## What to do
Working through the entries below, find how many lines include "segment", then write only that number.

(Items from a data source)
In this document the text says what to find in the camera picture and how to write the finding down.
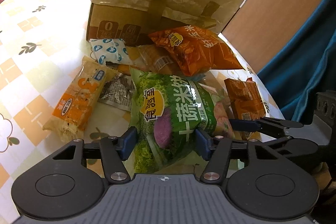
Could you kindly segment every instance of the tablecloth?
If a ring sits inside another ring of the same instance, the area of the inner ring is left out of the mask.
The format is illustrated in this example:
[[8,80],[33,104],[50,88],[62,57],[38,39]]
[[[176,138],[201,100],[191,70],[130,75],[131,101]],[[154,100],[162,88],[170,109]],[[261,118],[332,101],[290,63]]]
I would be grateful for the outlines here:
[[[0,224],[18,217],[11,199],[13,181],[63,145],[42,125],[76,76],[82,57],[94,57],[85,40],[90,4],[90,0],[5,0],[0,4]],[[245,70],[212,71],[213,75],[221,84],[226,78],[252,77],[266,115],[283,118],[257,75],[228,45]],[[97,135],[120,136],[129,120],[129,112],[98,103],[84,141]],[[101,173],[97,160],[88,160],[88,168]]]

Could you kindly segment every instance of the qr code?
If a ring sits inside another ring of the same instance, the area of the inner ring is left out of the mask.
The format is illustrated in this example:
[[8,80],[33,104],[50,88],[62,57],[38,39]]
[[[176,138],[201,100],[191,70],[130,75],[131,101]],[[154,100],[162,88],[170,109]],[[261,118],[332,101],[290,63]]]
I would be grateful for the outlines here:
[[162,69],[165,65],[171,64],[173,61],[170,59],[169,56],[162,56],[154,63],[154,68],[157,72]]
[[243,120],[251,120],[251,116],[250,116],[250,112],[246,112],[246,113],[243,113],[241,114]]

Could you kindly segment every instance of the silver bolt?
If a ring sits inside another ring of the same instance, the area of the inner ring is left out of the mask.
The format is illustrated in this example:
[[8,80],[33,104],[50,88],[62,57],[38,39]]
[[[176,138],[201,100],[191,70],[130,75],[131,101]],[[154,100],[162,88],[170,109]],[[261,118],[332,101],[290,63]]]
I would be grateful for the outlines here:
[[219,177],[220,175],[215,172],[208,172],[203,175],[203,178],[205,178],[206,180],[218,180]]
[[125,180],[127,178],[127,175],[123,172],[115,172],[111,175],[111,179],[121,181]]

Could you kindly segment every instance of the yellow logo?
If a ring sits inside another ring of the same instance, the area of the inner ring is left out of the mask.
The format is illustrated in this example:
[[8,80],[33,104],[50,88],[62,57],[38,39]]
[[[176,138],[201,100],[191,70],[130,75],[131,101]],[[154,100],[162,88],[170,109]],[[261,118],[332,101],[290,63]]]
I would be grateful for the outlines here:
[[158,117],[162,116],[165,108],[162,93],[159,90],[150,88],[144,90],[143,97],[143,106],[140,109],[140,112],[143,114],[146,122],[156,120]]
[[177,32],[172,32],[168,38],[172,47],[180,45],[183,41],[183,36]]

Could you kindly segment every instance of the grey ribbed plate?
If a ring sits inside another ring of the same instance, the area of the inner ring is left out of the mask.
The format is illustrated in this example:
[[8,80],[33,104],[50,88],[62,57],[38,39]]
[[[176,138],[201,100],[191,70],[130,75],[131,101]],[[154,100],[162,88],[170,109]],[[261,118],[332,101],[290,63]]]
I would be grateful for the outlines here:
[[[15,224],[46,221],[25,216]],[[124,185],[111,186],[102,200],[62,224],[270,224],[243,214],[216,185],[199,183],[193,175],[136,175]],[[281,223],[312,224],[308,217]]]

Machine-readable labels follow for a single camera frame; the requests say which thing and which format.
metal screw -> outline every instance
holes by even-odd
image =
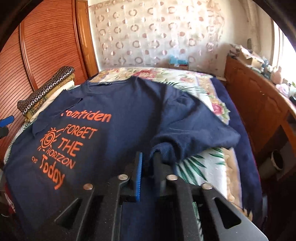
[[[124,181],[124,180],[128,179],[128,175],[126,175],[126,174],[120,174],[118,176],[118,179]]]
[[[90,183],[87,183],[87,184],[84,184],[83,185],[83,189],[84,190],[91,190],[91,189],[93,189],[93,185],[92,184],[90,184]]]
[[[174,174],[171,174],[171,175],[167,175],[167,179],[169,181],[174,181],[174,180],[177,180],[178,177],[176,175],[174,175]]]
[[[202,184],[202,188],[203,188],[204,190],[210,190],[210,189],[213,188],[213,186],[212,186],[212,184],[210,184],[210,183],[203,183],[203,184]]]

shirt sleeve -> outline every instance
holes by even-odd
[[[212,147],[229,149],[238,143],[240,135],[202,101],[179,92],[164,105],[159,130],[151,140],[150,159],[159,151],[164,163],[173,164]]]

pillow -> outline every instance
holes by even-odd
[[[37,112],[31,117],[30,122],[33,122],[37,119],[39,113],[43,110],[45,110],[54,100],[57,98],[57,96],[63,91],[63,90],[69,90],[74,86],[74,81],[71,80],[70,82],[64,84],[61,86],[58,90],[56,90],[44,103],[43,105],[37,110]]]
[[[75,69],[70,66],[60,68],[50,80],[34,91],[26,100],[19,100],[17,108],[27,118],[31,119],[44,102],[61,86],[74,80]]]

patterned wall covering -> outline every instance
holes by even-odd
[[[217,70],[225,20],[213,0],[113,0],[89,12],[101,69],[167,67],[169,57],[177,56],[189,61],[189,70]]]

t-shirt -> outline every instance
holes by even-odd
[[[137,151],[148,168],[156,151],[174,164],[211,147],[233,147],[239,137],[172,86],[138,77],[86,81],[63,91],[16,139],[4,171],[16,213],[35,230],[78,187],[122,174]]]

## Solution
5